EXERCISE BRIEF -> Extract precisely the lines of the entries below, from the first line through the line containing "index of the".

[Source records]
______

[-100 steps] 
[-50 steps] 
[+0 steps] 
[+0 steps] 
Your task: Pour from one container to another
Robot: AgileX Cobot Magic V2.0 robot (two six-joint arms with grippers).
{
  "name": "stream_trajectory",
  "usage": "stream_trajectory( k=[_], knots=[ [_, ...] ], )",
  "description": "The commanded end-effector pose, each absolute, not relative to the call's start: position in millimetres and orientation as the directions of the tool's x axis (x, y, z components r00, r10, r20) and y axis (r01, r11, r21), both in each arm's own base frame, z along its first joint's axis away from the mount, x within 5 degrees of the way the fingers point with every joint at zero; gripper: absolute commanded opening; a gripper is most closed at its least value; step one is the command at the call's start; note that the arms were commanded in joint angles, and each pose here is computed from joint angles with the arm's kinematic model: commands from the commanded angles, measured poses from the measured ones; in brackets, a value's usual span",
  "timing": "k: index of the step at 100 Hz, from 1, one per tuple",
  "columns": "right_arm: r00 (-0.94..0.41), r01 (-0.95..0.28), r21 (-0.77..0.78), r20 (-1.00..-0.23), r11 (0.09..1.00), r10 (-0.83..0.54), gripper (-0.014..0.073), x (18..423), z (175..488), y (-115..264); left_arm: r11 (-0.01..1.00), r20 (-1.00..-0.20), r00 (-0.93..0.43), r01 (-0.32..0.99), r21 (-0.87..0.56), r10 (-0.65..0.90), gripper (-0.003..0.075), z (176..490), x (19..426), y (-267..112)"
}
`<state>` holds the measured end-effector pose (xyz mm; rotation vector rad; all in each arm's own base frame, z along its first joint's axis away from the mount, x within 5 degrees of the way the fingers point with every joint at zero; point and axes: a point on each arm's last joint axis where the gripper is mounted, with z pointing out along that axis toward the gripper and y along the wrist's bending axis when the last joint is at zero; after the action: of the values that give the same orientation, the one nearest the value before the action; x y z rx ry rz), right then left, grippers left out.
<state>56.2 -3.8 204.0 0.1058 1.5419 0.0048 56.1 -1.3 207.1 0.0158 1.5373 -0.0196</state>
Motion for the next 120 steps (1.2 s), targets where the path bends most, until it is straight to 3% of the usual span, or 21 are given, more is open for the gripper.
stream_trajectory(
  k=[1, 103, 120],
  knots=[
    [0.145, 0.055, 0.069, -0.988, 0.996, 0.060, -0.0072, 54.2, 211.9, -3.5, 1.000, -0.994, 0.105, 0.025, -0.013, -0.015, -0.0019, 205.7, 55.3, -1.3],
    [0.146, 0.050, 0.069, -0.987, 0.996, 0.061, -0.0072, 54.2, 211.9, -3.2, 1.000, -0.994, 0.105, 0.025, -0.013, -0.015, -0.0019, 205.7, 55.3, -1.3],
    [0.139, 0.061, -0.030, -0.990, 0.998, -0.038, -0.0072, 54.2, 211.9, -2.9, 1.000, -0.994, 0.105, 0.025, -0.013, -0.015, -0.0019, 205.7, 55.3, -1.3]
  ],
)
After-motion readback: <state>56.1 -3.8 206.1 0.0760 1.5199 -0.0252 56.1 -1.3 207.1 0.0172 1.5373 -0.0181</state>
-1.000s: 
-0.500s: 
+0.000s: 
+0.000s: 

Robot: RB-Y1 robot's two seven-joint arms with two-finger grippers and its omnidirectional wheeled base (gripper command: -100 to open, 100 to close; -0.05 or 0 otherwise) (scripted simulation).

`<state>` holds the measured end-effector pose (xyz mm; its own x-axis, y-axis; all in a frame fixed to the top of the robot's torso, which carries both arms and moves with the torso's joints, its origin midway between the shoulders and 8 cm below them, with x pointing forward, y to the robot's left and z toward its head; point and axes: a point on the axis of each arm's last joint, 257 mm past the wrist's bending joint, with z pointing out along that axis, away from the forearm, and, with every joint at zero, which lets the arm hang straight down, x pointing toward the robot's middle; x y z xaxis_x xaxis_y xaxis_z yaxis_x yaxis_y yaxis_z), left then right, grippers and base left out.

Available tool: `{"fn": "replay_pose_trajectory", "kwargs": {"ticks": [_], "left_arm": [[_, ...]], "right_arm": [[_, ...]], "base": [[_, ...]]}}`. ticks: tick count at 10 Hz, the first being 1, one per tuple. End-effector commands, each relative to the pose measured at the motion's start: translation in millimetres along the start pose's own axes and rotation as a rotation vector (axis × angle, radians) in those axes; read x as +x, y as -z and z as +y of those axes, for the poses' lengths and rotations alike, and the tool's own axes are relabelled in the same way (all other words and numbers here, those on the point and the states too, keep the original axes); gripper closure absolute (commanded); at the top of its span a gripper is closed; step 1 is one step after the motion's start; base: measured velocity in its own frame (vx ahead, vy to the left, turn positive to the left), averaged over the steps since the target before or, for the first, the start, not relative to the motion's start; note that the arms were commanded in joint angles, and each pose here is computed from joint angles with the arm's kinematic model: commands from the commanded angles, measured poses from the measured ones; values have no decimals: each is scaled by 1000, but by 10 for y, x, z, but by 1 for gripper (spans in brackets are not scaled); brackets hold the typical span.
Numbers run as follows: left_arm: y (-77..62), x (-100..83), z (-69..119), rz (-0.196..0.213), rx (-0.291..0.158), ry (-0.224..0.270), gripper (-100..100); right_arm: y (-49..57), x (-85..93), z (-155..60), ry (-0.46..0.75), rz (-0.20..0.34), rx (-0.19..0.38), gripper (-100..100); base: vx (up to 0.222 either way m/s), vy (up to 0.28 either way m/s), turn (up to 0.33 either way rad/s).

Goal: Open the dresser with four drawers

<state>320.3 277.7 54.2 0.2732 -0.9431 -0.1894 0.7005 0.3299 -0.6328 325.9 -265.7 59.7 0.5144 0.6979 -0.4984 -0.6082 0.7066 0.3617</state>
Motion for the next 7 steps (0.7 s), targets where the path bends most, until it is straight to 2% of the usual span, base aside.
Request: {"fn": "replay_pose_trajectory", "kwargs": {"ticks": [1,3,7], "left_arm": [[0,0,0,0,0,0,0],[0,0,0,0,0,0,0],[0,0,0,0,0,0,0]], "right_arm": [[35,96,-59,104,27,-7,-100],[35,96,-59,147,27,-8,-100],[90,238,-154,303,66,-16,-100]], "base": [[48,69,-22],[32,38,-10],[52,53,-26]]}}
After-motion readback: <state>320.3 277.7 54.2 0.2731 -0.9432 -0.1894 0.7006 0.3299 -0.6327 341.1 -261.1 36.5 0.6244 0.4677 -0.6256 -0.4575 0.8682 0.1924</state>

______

ANSWER BOX ->
[-100 steps] 
[-50 steps] 
[+0 steps] 
[+0 steps] 
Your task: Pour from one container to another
Robot: AgileX Cobot Magic V2.0 robot (two six-joint arms with grippers).
{
  "name": "stream_trajectory",
  "usage": "stream_trajectory( k=[_], knots=[ [_, ...] ], )",
  "description": "The commanded end-effector pose, each absolute, not relative to the call's start: position in millimetres and orientation as the directions of the tool's x axis (x, y, z components r00, r10, r20) and y axis (r01, r11, r21), both in each arm's own base frame, z along its first joint's axis away from the mount, x within 5 degrees of the way the fingers point with every joint at zero; gripper: absolute commanded opening; a gripper is most closed at its least value; step one is the command at the call's start; note that the arms were commanded in joint angles, and each pose here is computed from joint angles with the arm's kinematic model: commands from the commanded angles, measured poses from the measured ones; in brackets, a value's usual span",
  "timing": "k: index of the step at 100 Hz, from 1, one per tuple",

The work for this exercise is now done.